Collection entries
BEGIN

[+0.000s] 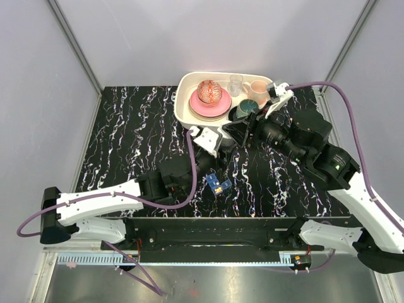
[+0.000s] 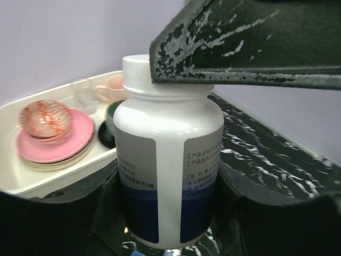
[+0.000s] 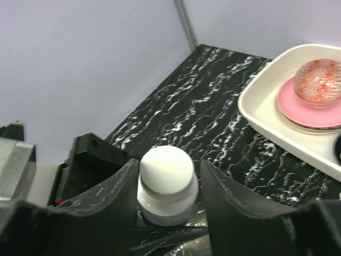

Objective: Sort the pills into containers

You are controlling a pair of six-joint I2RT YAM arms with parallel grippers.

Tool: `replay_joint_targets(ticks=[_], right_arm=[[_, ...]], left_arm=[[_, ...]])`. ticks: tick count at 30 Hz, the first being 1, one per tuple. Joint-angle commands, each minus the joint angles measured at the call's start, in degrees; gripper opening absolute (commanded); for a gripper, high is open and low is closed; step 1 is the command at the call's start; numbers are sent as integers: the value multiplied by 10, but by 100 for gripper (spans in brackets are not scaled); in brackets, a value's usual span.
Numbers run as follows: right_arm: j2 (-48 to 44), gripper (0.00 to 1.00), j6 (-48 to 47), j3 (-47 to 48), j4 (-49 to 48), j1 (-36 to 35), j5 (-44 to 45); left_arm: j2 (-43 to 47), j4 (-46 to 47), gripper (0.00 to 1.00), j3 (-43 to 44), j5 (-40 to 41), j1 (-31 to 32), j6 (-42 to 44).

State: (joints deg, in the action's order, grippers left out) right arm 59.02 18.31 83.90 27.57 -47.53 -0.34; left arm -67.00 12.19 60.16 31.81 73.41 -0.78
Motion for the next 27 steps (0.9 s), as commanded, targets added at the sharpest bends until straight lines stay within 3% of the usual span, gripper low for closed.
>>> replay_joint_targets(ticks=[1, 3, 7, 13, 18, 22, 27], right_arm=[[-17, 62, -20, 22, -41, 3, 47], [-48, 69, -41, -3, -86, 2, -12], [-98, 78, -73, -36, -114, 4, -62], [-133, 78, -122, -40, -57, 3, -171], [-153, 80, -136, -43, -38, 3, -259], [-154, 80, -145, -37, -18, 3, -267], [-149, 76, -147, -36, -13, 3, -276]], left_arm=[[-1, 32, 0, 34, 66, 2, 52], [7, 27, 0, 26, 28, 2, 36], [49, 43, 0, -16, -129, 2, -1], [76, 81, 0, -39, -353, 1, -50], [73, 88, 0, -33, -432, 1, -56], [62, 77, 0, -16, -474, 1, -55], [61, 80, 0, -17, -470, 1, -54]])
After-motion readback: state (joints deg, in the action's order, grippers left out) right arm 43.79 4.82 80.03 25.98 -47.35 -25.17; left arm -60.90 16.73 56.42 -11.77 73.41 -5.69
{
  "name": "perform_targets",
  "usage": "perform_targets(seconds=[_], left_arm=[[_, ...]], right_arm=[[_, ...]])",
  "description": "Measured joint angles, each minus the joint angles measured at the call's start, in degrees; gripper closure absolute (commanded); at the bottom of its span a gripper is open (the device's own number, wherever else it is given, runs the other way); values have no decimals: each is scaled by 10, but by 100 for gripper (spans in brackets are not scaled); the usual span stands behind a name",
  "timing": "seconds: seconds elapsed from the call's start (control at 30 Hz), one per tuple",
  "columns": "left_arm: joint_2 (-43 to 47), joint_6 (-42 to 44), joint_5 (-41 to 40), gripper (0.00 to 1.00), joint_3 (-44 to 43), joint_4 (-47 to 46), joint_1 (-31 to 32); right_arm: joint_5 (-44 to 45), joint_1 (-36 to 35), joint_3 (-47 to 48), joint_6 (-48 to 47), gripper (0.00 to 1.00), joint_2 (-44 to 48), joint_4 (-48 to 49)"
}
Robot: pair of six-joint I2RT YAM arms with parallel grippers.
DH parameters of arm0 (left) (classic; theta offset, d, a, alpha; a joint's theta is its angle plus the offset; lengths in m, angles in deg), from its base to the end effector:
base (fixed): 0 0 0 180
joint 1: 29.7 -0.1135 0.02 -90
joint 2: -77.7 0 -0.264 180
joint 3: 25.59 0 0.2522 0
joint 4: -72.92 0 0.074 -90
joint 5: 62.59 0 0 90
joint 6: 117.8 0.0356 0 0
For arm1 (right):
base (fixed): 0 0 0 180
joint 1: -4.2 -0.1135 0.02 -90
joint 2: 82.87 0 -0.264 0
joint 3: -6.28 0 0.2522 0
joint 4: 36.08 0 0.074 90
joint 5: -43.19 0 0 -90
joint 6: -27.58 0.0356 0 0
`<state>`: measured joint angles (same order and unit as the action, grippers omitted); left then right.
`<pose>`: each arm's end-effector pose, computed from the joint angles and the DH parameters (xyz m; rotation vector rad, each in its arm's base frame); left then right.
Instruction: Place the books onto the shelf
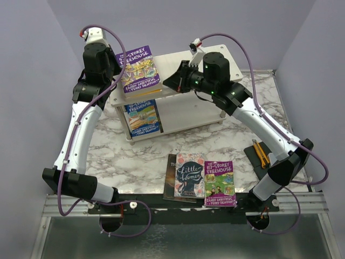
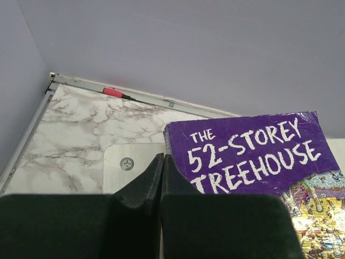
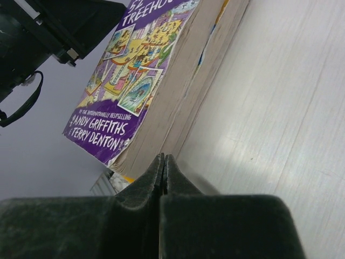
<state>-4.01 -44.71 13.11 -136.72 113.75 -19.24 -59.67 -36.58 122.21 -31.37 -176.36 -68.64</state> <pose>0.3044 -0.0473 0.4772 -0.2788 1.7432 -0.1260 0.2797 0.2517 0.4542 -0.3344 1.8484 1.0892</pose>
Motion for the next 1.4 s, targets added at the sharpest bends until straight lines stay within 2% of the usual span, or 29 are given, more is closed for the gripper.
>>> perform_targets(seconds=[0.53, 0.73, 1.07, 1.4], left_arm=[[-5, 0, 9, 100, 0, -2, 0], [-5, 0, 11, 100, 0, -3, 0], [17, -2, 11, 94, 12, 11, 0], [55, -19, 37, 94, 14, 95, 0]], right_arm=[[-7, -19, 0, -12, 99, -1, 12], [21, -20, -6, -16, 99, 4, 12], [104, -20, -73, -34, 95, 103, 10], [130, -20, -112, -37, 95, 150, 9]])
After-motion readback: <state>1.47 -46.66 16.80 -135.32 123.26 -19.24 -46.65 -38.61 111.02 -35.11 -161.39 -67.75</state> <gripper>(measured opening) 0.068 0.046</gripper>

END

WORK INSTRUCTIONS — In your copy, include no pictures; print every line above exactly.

TASK RESULT —
[+0.000s] 
[+0.000s] 
[+0.000s] 

Objective: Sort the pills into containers

You are controlling a pair of six-joint I2RT YAM arms with parallel grippers.

Tool: `replay_joint_targets(ticks=[_], right_arm=[[_, ...]], left_arm=[[_, ...]])`. ticks: tick count at 30 Hz, the first being 1, one per tuple. Joint-angle commands, each minus the joint angles measured at the call's start, in degrees; gripper opening absolute (commanded); for a gripper, high is open and low is closed; step 1 is the command at the call's start; numbers are sent as integers: the value multiplied by 10, but by 100 for gripper (spans in brackets are not scaled); in brackets, a value's usual span.
Numbers run as follows: right_arm: j2 (-48 to 44), gripper (0.00 to 1.00), j6 (-48 to 47), j3 (-47 to 48), j4 (-49 to 48), j1 (-36 to 35), j5 (-44 to 45); left_arm: j2 (-43 to 47), j4 (-46 to 47), gripper (0.00 to 1.00), j3 (-43 to 44), j5 (-40 to 41), j1 (-31 to 32), j6 (-42 to 44).

State: (joints deg, in the action's order, grippers left out) right arm 59.02 18.31 83.90 27.57 -47.53 -0.34; left arm -67.00 12.19 60.16 31.81 73.41 -0.78
Motion for the next 27 steps (0.9 s), as commanded, targets added at the sharpest bends until straight lines stay within 3% of the usual span, gripper low for closed.
>>> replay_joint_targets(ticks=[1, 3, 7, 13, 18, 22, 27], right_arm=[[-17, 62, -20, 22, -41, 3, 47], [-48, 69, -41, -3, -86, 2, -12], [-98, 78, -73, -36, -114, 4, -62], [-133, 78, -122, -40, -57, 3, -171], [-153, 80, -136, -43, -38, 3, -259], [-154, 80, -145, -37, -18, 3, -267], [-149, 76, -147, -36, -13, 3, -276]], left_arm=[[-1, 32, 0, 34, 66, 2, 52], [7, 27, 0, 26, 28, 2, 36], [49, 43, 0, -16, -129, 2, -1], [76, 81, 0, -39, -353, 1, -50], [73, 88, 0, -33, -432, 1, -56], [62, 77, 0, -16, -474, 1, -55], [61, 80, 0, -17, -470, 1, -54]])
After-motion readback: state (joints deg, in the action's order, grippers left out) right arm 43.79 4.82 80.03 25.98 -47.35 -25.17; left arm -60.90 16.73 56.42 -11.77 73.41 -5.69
{
  "name": "perform_targets",
  "usage": "perform_targets(seconds=[_], left_arm=[[_, ...]], right_arm=[[_, ...]])",
  "description": "Measured joint angles, each minus the joint angles measured at the call's start, in degrees; gripper closure absolute (commanded); at the bottom of its span a gripper is open (the device's own number, wherever else it is given, runs the other way); values have no decimals: each is scaled by 10, but by 100 for gripper (spans in brackets are not scaled); the usual span stands behind a name",
  "timing": "seconds: seconds elapsed from the call's start (control at 30 Hz), one per tuple",
  "columns": "left_arm: joint_2 (-43 to 47), joint_6 (-42 to 44), joint_5 (-41 to 40), gripper (0.00 to 1.00), joint_3 (-44 to 43), joint_4 (-47 to 46), joint_1 (-31 to 32); right_arm: joint_5 (-44 to 45), joint_1 (-36 to 35), joint_3 (-47 to 48), joint_6 (-48 to 47), gripper (0.00 to 1.00), joint_2 (-44 to 48), joint_4 (-48 to 49)"
}
Robot: pair of six-joint I2RT YAM arms with parallel grippers.
DH parameters of arm0 (left) (classic; theta offset, d, a, alpha; a joint's theta is its angle plus the offset; lengths in m, angles in deg), from its base to the end effector:
base (fixed): 0 0 0 180
joint 1: 29.7 -0.1135 0.02 -90
joint 2: -77.7 0 -0.264 180
joint 3: 25.59 0 0.2522 0
joint 4: -72.92 0 0.074 -90
joint 5: 62.59 0 0 90
joint 6: 117.8 0.0356 0 0
For arm1 (right):
base (fixed): 0 0 0 180
joint 1: -4.2 -0.1135 0.02 -90
joint 2: 82.87 0 -0.264 0
joint 3: -6.28 0 0.2522 0
joint 4: 36.08 0 0.074 90
joint 5: -43.19 0 0 -90
joint 6: -27.58 0.0356 0 0
`<state>`: measured joint angles (same order and unit as the action, grippers omitted); left then right.
`<pose>`: each arm's end-effector pose, computed from the joint angles and the DH parameters (xyz m; rotation vector rad, each in its arm's base frame); left then right.
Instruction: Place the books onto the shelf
<state>-4.01 -44.71 13.11 -136.72 113.75 -19.24 -59.67 -36.58 122.21 -31.37 -176.36 -68.64</state> <pose>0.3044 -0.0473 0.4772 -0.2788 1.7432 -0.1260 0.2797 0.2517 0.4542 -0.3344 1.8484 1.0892</pose>
Motion for the next 1.4 s, targets added at the sharpest bends until straight lines stay within 2% of the usual span, or 29 are given, more is closed for the gripper.
>>> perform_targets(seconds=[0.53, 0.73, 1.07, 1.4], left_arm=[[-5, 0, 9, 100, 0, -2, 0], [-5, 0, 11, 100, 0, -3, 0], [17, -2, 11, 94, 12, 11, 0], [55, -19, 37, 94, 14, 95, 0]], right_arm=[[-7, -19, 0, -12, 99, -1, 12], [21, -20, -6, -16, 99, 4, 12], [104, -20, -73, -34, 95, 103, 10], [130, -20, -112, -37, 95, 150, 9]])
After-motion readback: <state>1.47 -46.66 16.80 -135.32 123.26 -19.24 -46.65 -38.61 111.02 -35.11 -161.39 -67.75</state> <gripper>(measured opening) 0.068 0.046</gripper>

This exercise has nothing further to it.